Gardons aussi à l’esprit que de
toute évidence, même protégés, les enfants seront sensibles au climat
d’insécurité, de tristesse, de peur. Il est possible dès lors qu’ils se
déchargent à partir de petits événements paraissant insignifiants de prime
abord.
Il ne s’agit en aucun cas, sous
le choc de nos propres émotions, de leur transmettre nos peurs – un travail sur
celles-ci sera d’abord nécessaire, avant d’aborder la situation. Cela ne
signifie pas qu’il ne faut pas montrer ses émotions, mais de manière
responsable et saine.
Accompagner dans une éducation à la paix
Ces événements violents, qu’ils
soient ici ou ailleurs, sont toujours un rappel de l’importance de semer des graines
de paix dans l’éducation : que celle-ci ne soit pas un vœu pieux, mais une
réalité concrète.

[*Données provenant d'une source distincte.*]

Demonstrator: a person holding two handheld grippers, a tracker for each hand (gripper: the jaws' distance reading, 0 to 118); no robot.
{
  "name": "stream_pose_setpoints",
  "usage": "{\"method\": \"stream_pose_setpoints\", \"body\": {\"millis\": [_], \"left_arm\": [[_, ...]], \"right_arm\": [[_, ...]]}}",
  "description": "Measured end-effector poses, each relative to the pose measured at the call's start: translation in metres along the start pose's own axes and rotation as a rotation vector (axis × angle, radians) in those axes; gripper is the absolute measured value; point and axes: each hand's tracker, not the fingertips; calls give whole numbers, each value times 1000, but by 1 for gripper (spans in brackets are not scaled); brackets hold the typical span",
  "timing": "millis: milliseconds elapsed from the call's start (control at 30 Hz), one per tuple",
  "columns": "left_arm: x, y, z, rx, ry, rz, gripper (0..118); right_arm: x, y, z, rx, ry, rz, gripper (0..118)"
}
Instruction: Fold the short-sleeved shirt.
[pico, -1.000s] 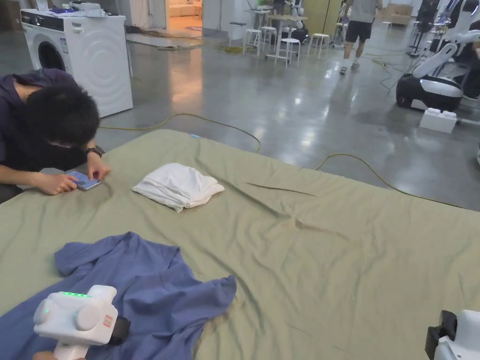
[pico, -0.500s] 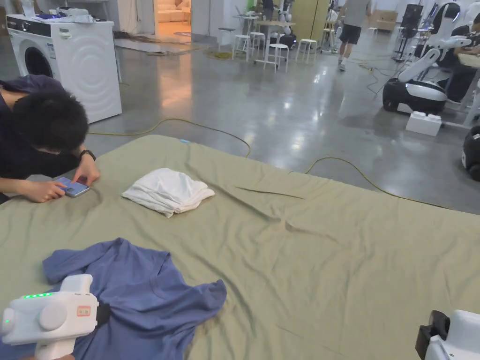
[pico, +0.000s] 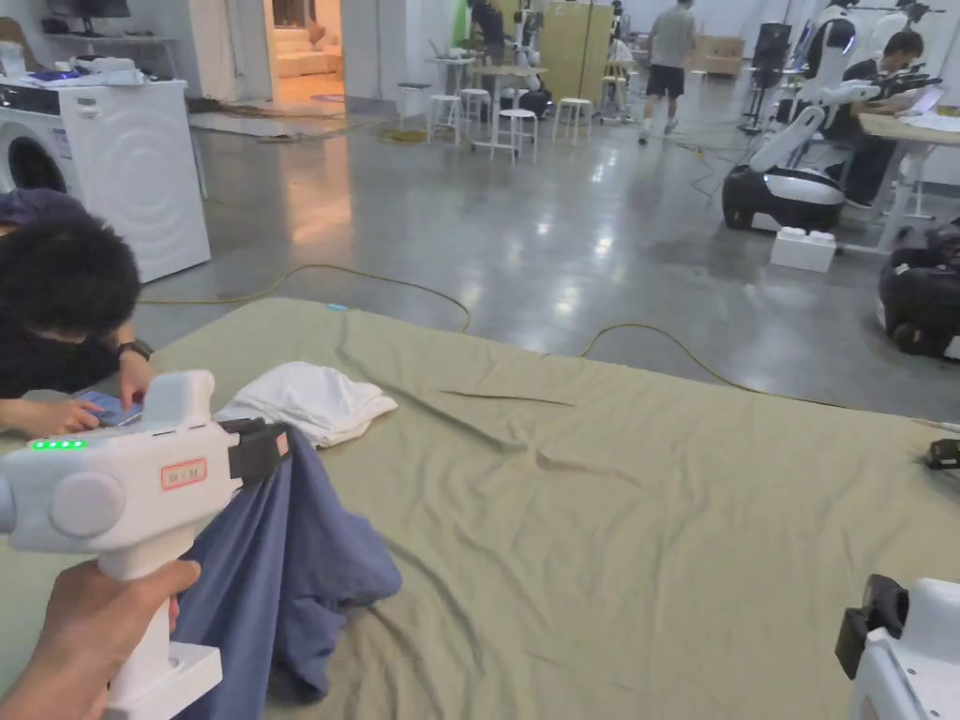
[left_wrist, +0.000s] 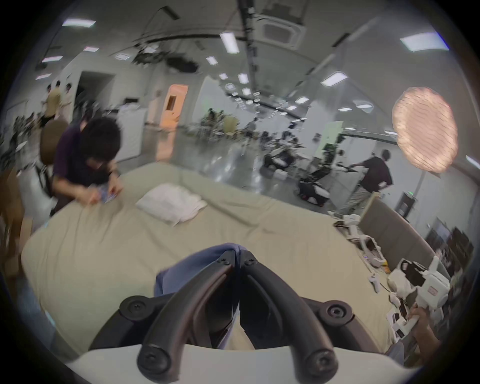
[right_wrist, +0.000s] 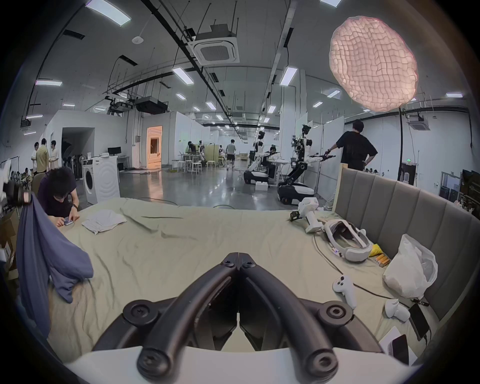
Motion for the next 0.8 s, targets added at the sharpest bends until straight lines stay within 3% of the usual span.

L’éducation doit semer, préparer, toujours nourrir la paix.
L’éducation doit rassembler dans un vivre-ensemble.
« Aborder le sujet de l’éducation pour la paix à un moment aussi critique
que celui-ci, où la société est sous une permanente menace de guerre, peut
paraître témoigner de l’idéalisme le plus naïf. Je crois pourtant que poser les
fondements de la paix pour l’éducation est la façon la plus efficace et la plus
constructive de s’opposer à la guerre. »
Maria Montessori
Et comme toujours, ce travail de
longue haleine commence par nous-mêmes : accueillons nos propres émotions
de colère et de peur, et choisissons la confiance et la paix. Lorsque nous
sommes confrontés à de telles situations, je pense que nous avons une part de
responsabilité (et non de culpabilité) : soyons solidaires, de toutes les
victimes – ce qui inclut absolument tout le monde, et pas seulement ceux que
nous appelons victimes au sens premier du terme. Sans leur dénier la
responsabilité de leurs actes criminels, les tueurs sont également victimes de
leurs choix et de leur violence.
La situation peut sembler
pessimiste, mais en favorisant une éthique de la responsabilité, chacun peut
se sentir investi d’un rôle à jouer dans la prévention de la violence.
La vie est précieuse...
"Je ne vois pas d'autre issue : que chacun de nous fasse un retour sur
lui-même et extirpe et anéantisse en lui tout ce qu'il croit devoir anéantir
chez les autres. Et soyons bien convaincus que le moindre atome de haine que
nous ajoutons à ce monde nous le rend plus inhospitalier qu'il n'est déjà."